CodeBork | Tales from the Codeface

The coding blog of Alastair Smith, a software developer based in Cambridge, UK. Interested in DevOps, Azure, Kubernetes, .NET Core, and VueJS.

Project maintained by Hosted on GitHub Pages — Theme by mattgraham

Having recently started my new gig at Ieso Digital Health (), I’ve had an opportunity to reflect on the things I learned building a greenfield service using recommended good testing practices at CloudHub360. As such, I thought I’d resume my … delayed … series on testing software.

Everything I describe in these posts is general purpose, applicable across languages, technology stacks, frameworks, and more. If you want to apply them in an existing codebase, you’re probably going to have some rearchitecting to do. If you’re working in a pure Functional language like F#, Haskell, etc., then these principles are going to take a bit of adaptation to that paradigm; if this is you, I would love to talk this through with you!
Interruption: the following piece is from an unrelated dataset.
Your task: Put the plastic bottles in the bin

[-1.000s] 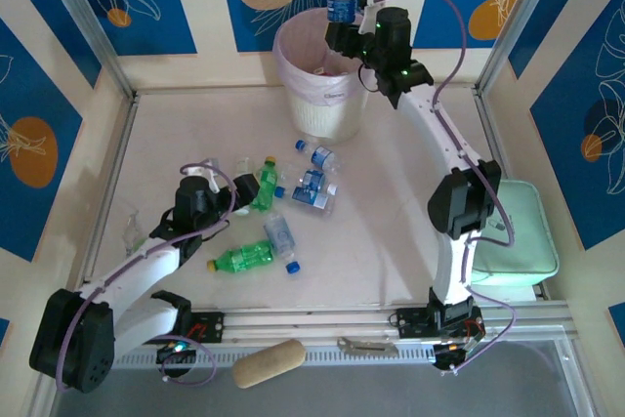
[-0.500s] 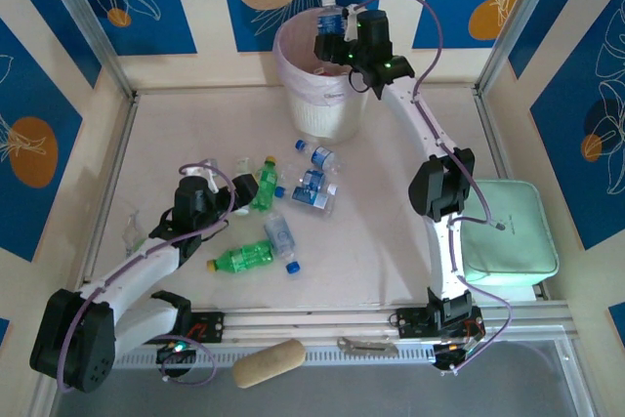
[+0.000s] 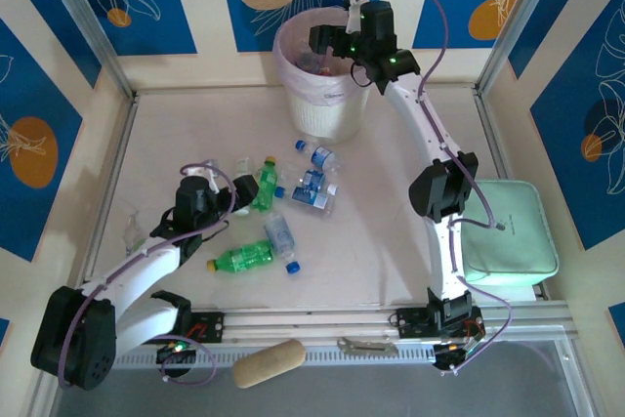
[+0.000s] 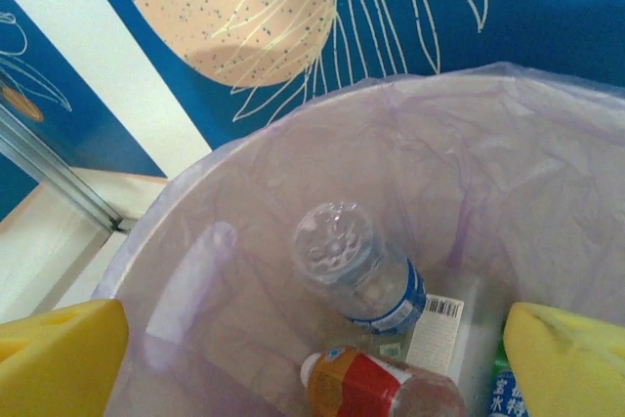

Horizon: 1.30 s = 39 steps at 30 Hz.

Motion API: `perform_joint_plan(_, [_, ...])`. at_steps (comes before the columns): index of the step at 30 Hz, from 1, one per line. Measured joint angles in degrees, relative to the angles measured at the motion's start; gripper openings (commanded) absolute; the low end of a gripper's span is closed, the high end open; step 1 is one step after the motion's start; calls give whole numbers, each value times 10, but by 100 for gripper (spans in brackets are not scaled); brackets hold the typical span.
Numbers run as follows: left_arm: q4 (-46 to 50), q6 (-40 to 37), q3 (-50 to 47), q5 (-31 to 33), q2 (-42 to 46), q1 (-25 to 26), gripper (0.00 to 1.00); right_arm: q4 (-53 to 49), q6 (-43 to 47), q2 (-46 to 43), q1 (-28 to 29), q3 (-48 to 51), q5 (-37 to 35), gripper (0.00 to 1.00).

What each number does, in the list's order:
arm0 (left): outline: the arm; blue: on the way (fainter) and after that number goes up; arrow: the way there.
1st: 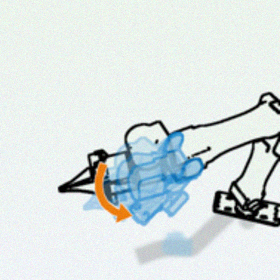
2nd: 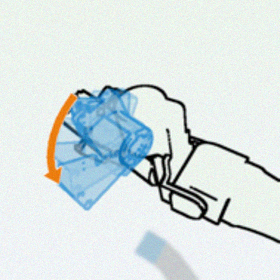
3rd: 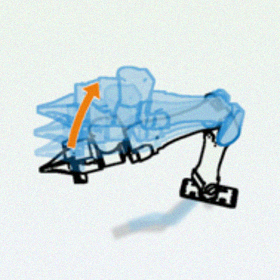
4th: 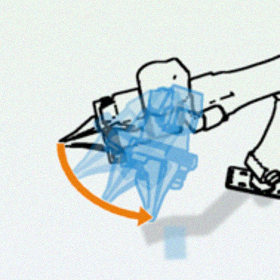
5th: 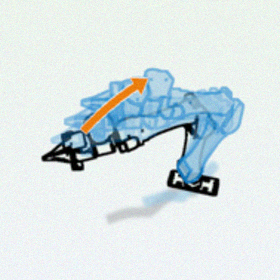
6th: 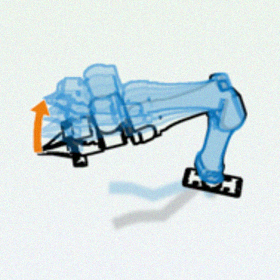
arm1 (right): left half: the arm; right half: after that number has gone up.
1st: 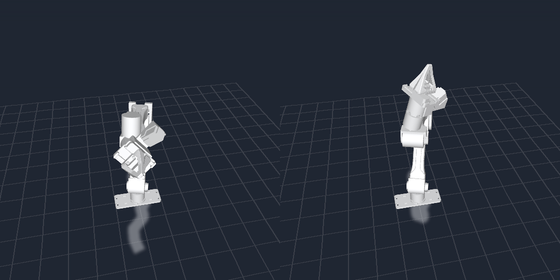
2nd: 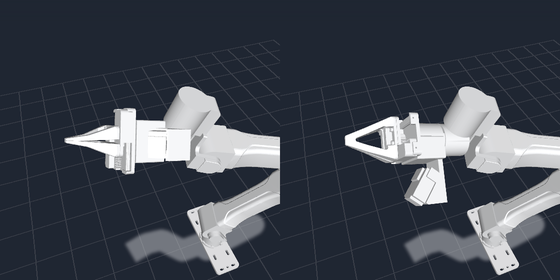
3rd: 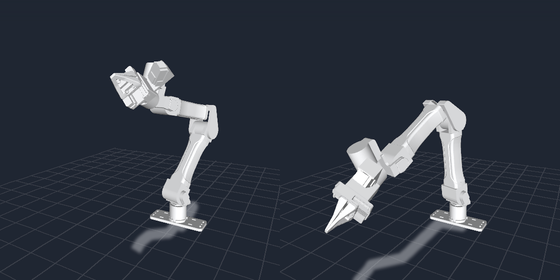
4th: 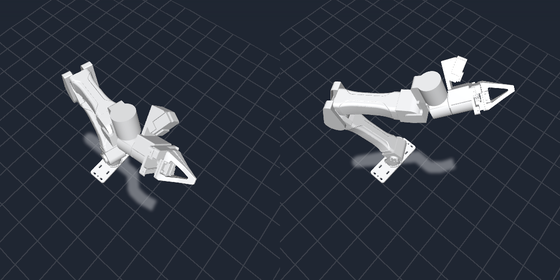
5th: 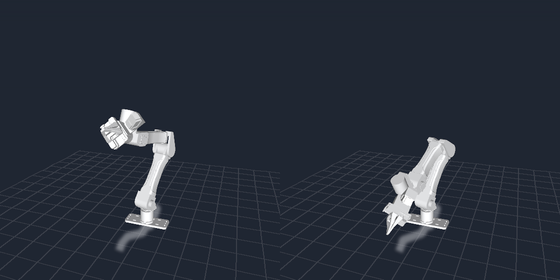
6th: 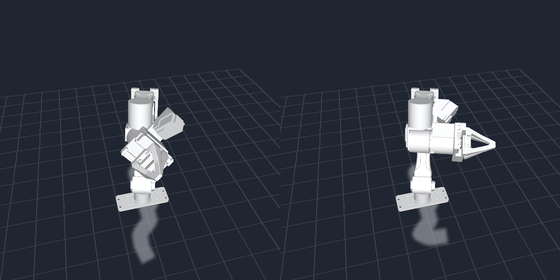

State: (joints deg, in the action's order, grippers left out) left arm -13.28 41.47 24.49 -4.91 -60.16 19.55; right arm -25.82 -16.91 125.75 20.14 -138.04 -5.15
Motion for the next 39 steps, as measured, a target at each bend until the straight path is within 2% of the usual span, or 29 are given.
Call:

This post is a sort of TL;DR of the series as as a whole. Yes, it’s quite long, but it’s the series distilled to its essence, drawing together information from a variety of sources into a single place. If you’re after a succinct answer to the question “how do I test my software”, this is about as short as it gets. (Sorry.)

Climbing the testing pyramid

The testing pyramid is a popular visual metaphor created by Mike Cohn in Succeeding with Agile, giving some focus to the topics of “what do I test” and “how do I test this?”.

The above representation of the testing pyramid comes from Martin Fowler’s Bliki, in a post by Ham Vocke. Aside from amount of isolation and speed of execution, an additional scale for the pyramid can be the amount of operability that is brought into each: unit tests have none; integration tests include logging; UI tests include metrics/monitoring.

Unit tests

Unit tests are a rock-solid foundation of a high-quality product, when written with the FIRST principles in mind:

Fast: they should run in milliseconds, no more than 10ms per test.
Independent: the tests should be able to be run in any order, even in parallel, and not result in different outcomes.
Repeatable: if a test passes or fails on one run, with no code changes it should produce the same result on the next as well.
Self-validating: there should be no ambiguity about the result of a test run. Green tick, red cross, whatever.
Timely: a test should be written with (ideally just before) the code that makes the test pass.

In Visual Studio, NCrunch holds me to these principles better than anything else I’ve ever come across. If my tests can’t run in NCrunch while I’m working, I’ve missed one of these FIRST principles. In front-end testing, I have my unit tests running in watch mode.

Integration tests

Integration tests have their place in every product’s test suite, but should be utilised less than unit tests: these will be slower than the <10ms requirement for unit tests. However, the other FIRST principles apply just as much as they do for unit tests.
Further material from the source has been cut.